Crêpes

7 ingredients
4 steps

Ingredients

  • 4 eggs
  • 2 cups all-purpose flour
  • 1 tablespoon sugar
  • 1 teaspoon salt
  • 2 1/2 cups milk
  • 1 teaspoon vanilla extract
  • Vegetable oil

Directions

  1. 1
    Beat eggs until frothy. Combine dry ingredients; add to eggs alternately with milk, beginning and ending with flour mixture. Beat until smooth; stir in vanilla. Chill 1 hour. (This allows flour particles to swell and soften so crepes are light in texture.)
  2. 2
    Brush the bottom of a 6-inch crepe pan or heavy skillet with oil; place over medium heat just until hot, not smoking.
  3. 3
    Pour 2 tablespoons batter into pan; quickly tilt pan in all directions so batter covers bottom of pan.
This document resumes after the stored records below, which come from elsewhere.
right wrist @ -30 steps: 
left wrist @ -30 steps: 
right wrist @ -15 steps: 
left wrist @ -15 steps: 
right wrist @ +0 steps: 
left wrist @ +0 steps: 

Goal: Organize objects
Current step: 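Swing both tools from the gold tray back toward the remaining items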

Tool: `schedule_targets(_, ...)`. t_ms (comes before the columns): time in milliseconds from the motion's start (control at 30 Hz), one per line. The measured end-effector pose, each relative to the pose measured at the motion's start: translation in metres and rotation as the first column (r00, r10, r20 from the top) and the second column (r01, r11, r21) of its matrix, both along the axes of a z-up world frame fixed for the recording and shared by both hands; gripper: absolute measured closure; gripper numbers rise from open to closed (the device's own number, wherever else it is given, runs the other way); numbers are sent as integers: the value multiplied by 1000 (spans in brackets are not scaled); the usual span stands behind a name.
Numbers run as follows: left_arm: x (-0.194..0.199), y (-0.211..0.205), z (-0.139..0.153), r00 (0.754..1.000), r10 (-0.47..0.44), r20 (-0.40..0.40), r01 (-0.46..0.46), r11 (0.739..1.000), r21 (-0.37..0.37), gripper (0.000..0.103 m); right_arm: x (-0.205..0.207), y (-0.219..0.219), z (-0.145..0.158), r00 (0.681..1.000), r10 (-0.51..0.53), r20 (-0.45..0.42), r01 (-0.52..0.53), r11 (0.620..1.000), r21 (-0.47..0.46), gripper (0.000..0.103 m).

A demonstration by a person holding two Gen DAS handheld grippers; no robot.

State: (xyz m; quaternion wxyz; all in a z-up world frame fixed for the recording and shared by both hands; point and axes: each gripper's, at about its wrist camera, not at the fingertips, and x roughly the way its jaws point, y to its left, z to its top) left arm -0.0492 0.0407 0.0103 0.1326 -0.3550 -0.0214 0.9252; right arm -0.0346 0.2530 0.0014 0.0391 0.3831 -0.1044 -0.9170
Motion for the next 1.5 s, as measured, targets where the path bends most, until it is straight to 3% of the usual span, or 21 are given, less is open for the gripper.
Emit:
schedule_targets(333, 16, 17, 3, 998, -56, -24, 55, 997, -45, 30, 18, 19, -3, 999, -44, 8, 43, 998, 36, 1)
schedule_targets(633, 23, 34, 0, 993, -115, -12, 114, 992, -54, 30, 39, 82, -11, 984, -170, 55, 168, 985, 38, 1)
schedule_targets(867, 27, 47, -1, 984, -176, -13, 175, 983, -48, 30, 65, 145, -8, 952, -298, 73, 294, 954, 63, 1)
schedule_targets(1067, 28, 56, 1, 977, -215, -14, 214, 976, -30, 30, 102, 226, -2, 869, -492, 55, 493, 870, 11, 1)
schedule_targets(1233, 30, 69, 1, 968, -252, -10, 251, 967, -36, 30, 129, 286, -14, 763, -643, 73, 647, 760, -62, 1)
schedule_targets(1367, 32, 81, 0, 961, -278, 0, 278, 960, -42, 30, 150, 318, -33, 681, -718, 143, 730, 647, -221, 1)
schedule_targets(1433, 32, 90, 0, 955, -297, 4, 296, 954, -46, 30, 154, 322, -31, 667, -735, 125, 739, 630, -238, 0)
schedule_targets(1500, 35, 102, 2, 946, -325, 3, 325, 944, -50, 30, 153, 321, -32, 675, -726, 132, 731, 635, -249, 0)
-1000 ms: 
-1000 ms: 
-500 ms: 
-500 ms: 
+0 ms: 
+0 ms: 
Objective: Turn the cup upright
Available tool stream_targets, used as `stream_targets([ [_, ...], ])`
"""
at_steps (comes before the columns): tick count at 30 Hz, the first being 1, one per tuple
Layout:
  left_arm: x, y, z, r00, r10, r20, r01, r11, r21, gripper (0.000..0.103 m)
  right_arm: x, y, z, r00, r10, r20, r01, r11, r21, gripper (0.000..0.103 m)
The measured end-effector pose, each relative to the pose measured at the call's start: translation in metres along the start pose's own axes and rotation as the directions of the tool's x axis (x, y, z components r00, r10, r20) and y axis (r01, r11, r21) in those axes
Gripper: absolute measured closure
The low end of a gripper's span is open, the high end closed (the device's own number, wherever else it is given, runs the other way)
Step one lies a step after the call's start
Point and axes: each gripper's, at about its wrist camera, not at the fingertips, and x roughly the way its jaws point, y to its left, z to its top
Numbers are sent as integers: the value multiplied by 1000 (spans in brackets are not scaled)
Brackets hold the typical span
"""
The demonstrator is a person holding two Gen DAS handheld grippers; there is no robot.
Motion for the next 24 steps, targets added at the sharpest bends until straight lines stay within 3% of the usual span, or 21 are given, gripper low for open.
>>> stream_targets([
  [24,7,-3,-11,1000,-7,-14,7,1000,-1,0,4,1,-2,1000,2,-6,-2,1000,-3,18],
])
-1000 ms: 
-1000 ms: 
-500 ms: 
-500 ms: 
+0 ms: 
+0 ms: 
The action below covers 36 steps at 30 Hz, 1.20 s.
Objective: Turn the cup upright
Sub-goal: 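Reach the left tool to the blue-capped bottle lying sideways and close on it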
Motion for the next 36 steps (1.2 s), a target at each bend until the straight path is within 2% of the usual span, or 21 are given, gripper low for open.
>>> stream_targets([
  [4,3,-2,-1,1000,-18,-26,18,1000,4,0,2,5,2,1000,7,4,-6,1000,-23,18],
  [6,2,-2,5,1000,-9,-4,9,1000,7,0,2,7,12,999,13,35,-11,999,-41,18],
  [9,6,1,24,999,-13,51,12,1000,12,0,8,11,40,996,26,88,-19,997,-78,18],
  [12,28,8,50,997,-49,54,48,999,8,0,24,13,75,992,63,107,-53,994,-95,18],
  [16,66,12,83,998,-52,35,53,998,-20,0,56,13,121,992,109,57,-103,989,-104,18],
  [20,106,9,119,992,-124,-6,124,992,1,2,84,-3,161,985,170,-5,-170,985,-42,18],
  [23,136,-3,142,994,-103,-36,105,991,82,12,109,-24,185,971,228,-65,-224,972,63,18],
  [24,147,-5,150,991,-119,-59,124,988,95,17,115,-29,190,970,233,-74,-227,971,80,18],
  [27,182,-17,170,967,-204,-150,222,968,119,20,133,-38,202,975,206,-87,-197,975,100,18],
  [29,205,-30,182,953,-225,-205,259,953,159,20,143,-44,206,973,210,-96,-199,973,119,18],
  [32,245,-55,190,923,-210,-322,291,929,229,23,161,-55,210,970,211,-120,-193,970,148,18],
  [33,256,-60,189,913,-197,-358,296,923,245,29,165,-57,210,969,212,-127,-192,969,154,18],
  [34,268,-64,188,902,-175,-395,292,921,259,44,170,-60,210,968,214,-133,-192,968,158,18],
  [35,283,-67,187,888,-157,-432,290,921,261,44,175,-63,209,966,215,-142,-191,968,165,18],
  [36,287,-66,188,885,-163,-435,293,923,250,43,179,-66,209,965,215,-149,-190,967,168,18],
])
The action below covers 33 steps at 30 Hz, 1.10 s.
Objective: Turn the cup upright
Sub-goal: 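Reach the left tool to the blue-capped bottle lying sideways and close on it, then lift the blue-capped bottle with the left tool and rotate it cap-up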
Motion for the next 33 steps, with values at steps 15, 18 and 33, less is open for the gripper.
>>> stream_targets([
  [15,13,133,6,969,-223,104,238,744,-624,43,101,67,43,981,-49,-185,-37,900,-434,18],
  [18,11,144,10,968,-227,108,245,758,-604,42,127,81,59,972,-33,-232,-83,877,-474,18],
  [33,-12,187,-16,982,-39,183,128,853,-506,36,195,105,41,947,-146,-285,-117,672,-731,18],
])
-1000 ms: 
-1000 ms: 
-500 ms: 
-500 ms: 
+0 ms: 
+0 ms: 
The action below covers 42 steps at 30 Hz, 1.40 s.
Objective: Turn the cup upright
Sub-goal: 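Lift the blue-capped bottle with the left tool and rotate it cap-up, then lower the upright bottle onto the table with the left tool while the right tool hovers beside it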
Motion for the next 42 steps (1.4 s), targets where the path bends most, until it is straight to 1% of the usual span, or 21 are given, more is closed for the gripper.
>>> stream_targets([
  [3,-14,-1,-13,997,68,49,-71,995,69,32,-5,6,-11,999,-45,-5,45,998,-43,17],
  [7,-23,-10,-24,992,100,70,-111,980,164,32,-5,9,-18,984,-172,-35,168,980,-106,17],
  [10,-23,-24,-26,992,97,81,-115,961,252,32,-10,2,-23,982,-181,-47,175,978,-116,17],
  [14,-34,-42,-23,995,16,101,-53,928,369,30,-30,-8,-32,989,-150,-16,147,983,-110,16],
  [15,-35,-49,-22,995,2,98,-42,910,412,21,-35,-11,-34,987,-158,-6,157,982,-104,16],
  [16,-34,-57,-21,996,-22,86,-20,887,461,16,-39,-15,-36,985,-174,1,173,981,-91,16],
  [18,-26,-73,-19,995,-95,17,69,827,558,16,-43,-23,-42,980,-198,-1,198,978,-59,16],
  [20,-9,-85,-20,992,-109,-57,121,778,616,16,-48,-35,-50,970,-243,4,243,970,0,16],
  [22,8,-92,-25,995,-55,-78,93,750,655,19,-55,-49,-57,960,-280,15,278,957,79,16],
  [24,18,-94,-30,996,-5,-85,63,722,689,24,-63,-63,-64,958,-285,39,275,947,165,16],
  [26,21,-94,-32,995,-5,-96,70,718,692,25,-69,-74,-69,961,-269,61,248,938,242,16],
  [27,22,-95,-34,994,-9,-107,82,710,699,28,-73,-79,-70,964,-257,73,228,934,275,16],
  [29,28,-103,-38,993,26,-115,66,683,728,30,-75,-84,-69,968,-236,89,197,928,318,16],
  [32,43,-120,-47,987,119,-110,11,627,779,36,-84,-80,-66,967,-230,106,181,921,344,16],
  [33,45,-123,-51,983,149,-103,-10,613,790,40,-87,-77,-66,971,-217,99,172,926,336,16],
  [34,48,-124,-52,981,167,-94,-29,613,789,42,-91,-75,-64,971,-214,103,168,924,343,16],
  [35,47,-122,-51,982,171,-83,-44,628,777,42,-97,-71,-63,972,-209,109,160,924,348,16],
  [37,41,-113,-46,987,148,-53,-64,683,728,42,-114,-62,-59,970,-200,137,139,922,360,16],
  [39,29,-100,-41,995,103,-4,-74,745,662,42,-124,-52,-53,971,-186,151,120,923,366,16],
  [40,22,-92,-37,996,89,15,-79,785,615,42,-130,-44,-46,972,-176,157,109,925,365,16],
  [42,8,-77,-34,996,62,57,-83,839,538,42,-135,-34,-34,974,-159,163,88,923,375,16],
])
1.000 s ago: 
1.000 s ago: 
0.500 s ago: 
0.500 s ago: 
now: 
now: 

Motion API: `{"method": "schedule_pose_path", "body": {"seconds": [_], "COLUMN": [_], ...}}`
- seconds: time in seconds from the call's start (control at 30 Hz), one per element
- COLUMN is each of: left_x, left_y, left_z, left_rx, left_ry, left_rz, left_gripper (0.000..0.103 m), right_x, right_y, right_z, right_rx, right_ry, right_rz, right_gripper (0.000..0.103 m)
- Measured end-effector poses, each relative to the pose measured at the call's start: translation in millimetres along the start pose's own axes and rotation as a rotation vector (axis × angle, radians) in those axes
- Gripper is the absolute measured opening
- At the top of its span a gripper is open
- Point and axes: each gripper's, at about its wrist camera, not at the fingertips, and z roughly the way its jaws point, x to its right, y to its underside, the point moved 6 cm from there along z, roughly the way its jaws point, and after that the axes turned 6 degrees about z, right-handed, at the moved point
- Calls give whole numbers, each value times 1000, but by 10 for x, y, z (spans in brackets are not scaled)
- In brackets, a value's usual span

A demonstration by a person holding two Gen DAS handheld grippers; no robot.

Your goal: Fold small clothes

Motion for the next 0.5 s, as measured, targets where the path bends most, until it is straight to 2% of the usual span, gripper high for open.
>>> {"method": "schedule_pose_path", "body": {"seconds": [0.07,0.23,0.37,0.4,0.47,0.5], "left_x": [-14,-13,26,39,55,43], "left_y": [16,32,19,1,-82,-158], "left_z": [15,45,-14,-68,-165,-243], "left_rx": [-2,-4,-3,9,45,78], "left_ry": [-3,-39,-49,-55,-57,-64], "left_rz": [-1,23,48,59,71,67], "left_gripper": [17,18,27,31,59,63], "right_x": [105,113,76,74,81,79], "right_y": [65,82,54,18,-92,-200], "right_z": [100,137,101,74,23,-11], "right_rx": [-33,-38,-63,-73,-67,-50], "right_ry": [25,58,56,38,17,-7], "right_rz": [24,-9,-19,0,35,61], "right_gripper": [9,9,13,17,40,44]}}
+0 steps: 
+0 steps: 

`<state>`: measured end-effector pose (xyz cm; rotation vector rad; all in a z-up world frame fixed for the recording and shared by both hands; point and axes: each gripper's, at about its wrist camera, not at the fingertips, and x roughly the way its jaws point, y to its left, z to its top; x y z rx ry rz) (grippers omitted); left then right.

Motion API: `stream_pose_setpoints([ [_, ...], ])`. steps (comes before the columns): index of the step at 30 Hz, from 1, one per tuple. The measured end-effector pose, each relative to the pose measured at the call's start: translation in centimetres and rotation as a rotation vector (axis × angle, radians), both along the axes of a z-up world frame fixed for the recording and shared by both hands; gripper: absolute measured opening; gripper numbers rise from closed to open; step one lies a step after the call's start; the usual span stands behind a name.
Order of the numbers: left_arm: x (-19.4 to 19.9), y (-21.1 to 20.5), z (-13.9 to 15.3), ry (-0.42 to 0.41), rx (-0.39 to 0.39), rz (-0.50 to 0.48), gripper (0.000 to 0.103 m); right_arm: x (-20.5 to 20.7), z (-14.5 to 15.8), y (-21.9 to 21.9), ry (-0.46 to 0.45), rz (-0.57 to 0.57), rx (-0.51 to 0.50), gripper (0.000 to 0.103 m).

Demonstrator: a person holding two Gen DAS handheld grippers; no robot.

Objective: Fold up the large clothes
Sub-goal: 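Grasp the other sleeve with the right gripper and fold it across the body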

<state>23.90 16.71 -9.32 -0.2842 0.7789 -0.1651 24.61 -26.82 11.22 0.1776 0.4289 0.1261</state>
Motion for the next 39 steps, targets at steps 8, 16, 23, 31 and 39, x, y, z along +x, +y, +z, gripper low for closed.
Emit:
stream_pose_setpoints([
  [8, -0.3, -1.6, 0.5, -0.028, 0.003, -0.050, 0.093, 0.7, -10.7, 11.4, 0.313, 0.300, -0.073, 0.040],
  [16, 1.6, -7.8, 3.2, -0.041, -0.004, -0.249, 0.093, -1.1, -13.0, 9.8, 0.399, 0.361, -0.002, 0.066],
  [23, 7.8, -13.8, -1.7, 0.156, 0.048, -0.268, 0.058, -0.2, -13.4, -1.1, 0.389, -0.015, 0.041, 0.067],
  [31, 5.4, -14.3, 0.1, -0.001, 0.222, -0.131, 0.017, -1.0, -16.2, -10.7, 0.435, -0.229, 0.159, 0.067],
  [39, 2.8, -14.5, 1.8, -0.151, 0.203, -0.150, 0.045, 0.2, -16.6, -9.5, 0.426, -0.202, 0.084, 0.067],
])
Cook crepe 1 minute.
  4. 4
    Lift edge of crepe to test for doneness. Crepe is ready for flipping when it can be shaken loose from pan. Flip crepe, and cook 30 seconds. (This side is rarely more than spotty brown; fold this side to the inside.) Cool crepe on a towel. Repeat procedure until all batter is used; stir batter occasionally. Stack crepes between layers of waxed paper to prevent sticking.